Updated: Dec 21, 2022
How "Catastrophic Injury" Is Defined By California Personal Injury Law
What is the definition of a catastrophic injury? There are numerous definitions available. According to the American Medical Association, a catastrophic injury entails damage to the spinal cord, spine, skull, or brain.
That said, let's go into more detail and a few examples:
An accident can be classified as catastrophic if it causes:
Trauma to the head or neck that is severe
Permanent physical or mental incapacity as a result of the damage
Catastrophic injuries can leave victims with long-term consequences that profoundly influence their lives and the lives of people around them.
If a person suffers long-term consequences, such as being unable to walk or suffering brain damage, the victim and their family may face significant financial and emotional hardship.
That said, if you've been in a catastrophic accident, it's important that you get the compensation you deserve. Contact a prescreened California Attorney For Personal Injury to help you in these difficult times.
Most Common Examples Of Catastrophic Injuries In California
The term "catastrophic injury" refers to a wide range of injuries. Some may cause severe short-term discomfort, while others may have long-term consequences that range from impairments to physical and emotional injury.
If you don't know if your injuries qualify as "catastrophic," consult a prescreened California Attorney For Personal Injury to help you.
For reference, here are some examples of catastrophic injuries:
Severe burns can cause excruciating pain, nerve damage, and disfigurement.
2. Broken Bones
Recovery can be slow and challenging when a person has several bone fractures in a single incident. In addition, long-term consequences, such as a loss of strength and mobility, are possible.
Amputation of a limb or appendage, such as an arm or leg, can drastically alter one's life. In addition, an amputation will take a long time to recover from and adapt to, causing long-term problems.
4. Injuries To The Spinal Cord
Spinal cord trauma can disrupt the transmission of signals from the brain to the rest of the victim's body, resulting in partial or total paralysis.
5. Traumatic Brain Injuries
Severe brain damage can have long-term implications. It has the potential to create both mental and physical impairments.
When an electric current flows through a person's body, electrocution occurs. The possible outcomes are major burns, internal damage, heart difficulties, and even death.
7. Nerve Damage
When a victim's nerves are severely damaged, it might affect their ability to feel, move, and perform critical biological processes.
8. Eye Injuries
The delicate nature of the eyes cannot be overstated. Eye trauma can result in a temporary or permanent loss of vision.
9. Neck Injuries
Neck tears, fractures, and joint injury can result in pain, movement loss, and paralysis.
These are just a few of the several forms of major injuries that can qualify as catastrophic injuries. Other significant diseases, such as complicated regional pain syndrome, can fall into slightly different categories within the catastrophic injury umbrella than those described above.
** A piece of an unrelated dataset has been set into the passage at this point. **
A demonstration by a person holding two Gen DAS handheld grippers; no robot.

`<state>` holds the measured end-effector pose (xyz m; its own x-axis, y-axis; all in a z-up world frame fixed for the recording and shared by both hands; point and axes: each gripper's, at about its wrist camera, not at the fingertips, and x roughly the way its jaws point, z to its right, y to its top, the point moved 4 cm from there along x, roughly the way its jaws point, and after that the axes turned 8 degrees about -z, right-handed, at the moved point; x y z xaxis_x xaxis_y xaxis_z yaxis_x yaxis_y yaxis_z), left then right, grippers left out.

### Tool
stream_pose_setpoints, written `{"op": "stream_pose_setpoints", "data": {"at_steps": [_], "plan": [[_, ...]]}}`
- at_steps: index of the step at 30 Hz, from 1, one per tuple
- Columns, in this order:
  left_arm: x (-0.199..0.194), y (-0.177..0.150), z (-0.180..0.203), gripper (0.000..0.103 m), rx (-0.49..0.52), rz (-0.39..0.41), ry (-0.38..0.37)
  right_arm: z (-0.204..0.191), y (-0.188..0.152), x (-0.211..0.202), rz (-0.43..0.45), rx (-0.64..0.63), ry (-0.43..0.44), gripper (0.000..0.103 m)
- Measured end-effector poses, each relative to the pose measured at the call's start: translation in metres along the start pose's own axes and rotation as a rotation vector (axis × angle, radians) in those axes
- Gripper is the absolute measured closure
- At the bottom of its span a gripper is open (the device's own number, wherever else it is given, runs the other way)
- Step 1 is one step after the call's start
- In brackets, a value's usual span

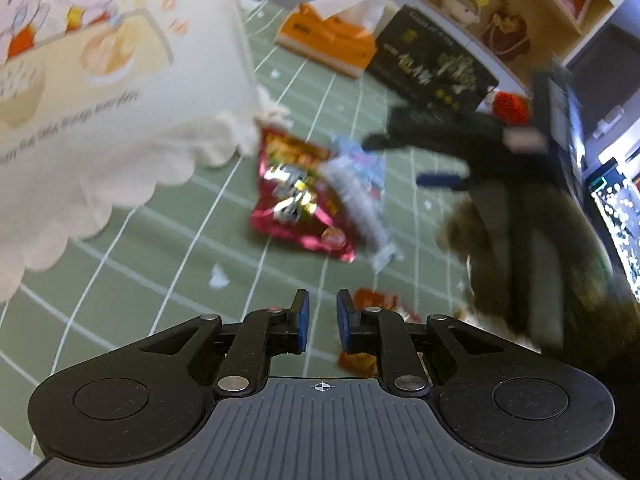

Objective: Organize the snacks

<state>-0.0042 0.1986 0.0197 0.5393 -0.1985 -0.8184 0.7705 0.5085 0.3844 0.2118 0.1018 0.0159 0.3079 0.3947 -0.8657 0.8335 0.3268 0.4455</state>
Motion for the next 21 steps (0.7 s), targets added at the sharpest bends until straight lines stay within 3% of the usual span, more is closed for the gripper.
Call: {"op": "stream_pose_setpoints", "data": {"at_steps": [3,6,7,9,10,11,17,21], "plan": [[0.007,-0.005,-0.003,0.085,-0.008,-0.031,0.007,-0.013,0.008,0.023,-0.043,-0.112,-0.062,0.020],[0.014,-0.007,-0.001,0.085,-0.021,-0.047,-0.004,-0.014,0.007,0.021,-0.063,-0.163,-0.064,0.020],[0.016,-0.007,0.000,0.085,-0.026,-0.051,-0.009,-0.010,0.005,0.017,-0.082,-0.169,-0.054,0.027],[0.020,-0.006,0.001,0.085,-0.036,-0.051,-0.018,0.000,-0.007,0.004,-0.136,-0.181,0.001,0.053],[0.022,-0.006,0.003,0.085,-0.041,-0.048,-0.021,0.005,-0.015,-0.001,-0.169,-0.183,0.021,0.073],[0.022,-0.008,0.004,0.085,-0.047,-0.043,-0.023,0.013,-0.027,-0.007,-0.205,-0.188,0.040,0.080],[0.035,-0.011,0.024,0.085,-0.061,-0.058,-0.039,0.041,-0.099,-0.054,-0.217,-0.258,0.083,0.080],[0.040,-0.012,0.050,0.085,0.003,-0.079,-0.010,0.063,-0.131,-0.086,-0.149,-0.248,0.078,0.079]]}}
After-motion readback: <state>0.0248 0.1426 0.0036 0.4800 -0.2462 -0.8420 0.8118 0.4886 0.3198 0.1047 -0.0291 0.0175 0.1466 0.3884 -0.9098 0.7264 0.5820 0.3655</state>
To know more, consult with your California Attorney For Personal Injury. They'll be able to determine your injuries and grounds for a Personal Injury Claim in California.
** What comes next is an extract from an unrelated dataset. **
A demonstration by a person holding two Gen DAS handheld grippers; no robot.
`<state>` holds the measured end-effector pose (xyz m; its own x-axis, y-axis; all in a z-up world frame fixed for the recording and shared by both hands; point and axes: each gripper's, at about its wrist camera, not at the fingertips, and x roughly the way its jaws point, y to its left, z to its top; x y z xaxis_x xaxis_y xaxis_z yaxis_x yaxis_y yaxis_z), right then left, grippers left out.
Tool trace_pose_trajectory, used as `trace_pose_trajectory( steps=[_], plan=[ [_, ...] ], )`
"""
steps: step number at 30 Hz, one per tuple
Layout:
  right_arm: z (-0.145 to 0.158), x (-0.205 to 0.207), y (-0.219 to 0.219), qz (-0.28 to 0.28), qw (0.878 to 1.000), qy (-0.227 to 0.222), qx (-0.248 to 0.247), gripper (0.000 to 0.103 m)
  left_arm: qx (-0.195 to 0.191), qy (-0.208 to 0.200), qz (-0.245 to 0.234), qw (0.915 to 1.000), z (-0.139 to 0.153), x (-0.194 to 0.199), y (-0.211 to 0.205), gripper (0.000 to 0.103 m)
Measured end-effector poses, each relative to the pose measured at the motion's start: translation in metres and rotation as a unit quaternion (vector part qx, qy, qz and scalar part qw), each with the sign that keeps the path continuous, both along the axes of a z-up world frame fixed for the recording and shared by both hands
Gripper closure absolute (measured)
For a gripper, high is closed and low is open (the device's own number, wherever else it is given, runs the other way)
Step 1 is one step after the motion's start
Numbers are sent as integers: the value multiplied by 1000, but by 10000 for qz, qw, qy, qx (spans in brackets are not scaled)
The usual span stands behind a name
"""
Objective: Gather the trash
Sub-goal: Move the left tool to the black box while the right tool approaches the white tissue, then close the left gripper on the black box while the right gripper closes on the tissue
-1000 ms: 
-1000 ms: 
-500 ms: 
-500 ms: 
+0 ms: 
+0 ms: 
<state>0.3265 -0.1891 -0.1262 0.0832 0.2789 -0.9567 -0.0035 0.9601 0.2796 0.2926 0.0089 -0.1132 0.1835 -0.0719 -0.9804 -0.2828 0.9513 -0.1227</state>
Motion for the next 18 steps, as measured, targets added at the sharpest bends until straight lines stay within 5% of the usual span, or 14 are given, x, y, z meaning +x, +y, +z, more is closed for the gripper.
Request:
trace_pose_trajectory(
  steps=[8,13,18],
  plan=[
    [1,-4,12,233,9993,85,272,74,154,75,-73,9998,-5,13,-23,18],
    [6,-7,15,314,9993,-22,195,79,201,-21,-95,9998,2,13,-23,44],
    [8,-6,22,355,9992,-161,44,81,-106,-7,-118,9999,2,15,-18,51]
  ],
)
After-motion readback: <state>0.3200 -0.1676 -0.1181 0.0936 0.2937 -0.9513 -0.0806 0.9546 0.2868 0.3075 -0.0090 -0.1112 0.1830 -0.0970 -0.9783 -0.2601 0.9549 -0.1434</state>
Who Is Liable in the Event of a Catastrophic Accident?
You can only file a lawsuit for an injury caused by someone else's negligence. That suggests the accident was caused, at least in part, by someone's negligent or reckless acts or inactions.
After getting wounded in an accident, one of the first things you should figure out is who is to blame. Unfortunately, this isn't always simple. Multiple people could be to blame, or the circumstances of the disaster could make it difficult to determine whether negligence was a factor.